**THE PROBLEM**:
Please print the entries below exactly, from the line with "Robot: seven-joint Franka" through the line with "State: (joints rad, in", including both of those lines and leaving out all others.
EXERCISE MATERIAL START
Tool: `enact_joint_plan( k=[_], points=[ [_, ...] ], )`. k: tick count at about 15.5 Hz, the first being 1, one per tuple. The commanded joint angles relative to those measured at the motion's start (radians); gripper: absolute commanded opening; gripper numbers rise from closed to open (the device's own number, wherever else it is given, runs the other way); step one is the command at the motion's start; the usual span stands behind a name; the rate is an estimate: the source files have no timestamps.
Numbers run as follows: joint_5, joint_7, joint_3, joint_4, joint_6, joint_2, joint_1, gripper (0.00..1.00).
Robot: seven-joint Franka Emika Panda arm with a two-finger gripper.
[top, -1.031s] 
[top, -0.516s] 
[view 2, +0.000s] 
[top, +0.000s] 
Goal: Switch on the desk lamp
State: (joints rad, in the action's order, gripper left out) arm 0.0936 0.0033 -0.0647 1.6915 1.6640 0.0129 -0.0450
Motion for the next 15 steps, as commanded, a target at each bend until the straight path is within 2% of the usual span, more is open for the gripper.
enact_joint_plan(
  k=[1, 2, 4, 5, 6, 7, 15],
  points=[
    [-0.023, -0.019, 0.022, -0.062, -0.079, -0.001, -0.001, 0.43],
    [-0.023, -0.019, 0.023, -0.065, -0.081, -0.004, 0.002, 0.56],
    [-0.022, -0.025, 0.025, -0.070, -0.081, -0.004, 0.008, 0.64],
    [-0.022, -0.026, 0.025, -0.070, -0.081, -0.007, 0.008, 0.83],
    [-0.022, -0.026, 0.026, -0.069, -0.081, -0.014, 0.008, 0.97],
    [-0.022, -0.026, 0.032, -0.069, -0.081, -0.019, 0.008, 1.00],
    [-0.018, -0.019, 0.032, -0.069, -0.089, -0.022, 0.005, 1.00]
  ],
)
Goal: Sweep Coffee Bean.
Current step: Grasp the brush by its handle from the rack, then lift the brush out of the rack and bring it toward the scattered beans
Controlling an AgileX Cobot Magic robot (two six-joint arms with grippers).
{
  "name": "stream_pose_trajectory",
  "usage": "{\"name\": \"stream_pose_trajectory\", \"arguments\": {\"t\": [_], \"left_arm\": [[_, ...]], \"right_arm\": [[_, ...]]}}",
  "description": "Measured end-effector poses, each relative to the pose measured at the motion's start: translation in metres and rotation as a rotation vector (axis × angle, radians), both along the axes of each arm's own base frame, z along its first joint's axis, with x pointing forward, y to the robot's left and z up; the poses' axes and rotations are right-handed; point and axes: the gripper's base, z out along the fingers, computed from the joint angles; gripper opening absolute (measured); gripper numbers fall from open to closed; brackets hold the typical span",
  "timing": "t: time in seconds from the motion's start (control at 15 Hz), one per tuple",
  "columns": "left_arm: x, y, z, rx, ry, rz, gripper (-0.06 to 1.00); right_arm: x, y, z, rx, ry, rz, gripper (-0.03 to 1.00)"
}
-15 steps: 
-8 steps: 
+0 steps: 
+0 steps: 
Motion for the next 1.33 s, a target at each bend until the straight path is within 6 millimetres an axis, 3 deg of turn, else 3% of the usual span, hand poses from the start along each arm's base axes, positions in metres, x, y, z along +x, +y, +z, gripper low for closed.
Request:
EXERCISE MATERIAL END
**SOLUTION TO THIS TASK**:
Robot: seven-joint Franka Emika Panda arm with a two-finger gripper.
[top, -1.031s] 
[top, -0.516s] 
[view 2, +0.000s] 
[top, +0.000s] 
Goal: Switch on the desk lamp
State: (joints rad, in the action's order, gripper left out) arm 0.0936 0.0033 -0.0647 1.6915 1.6640 0.0129 -0.0450

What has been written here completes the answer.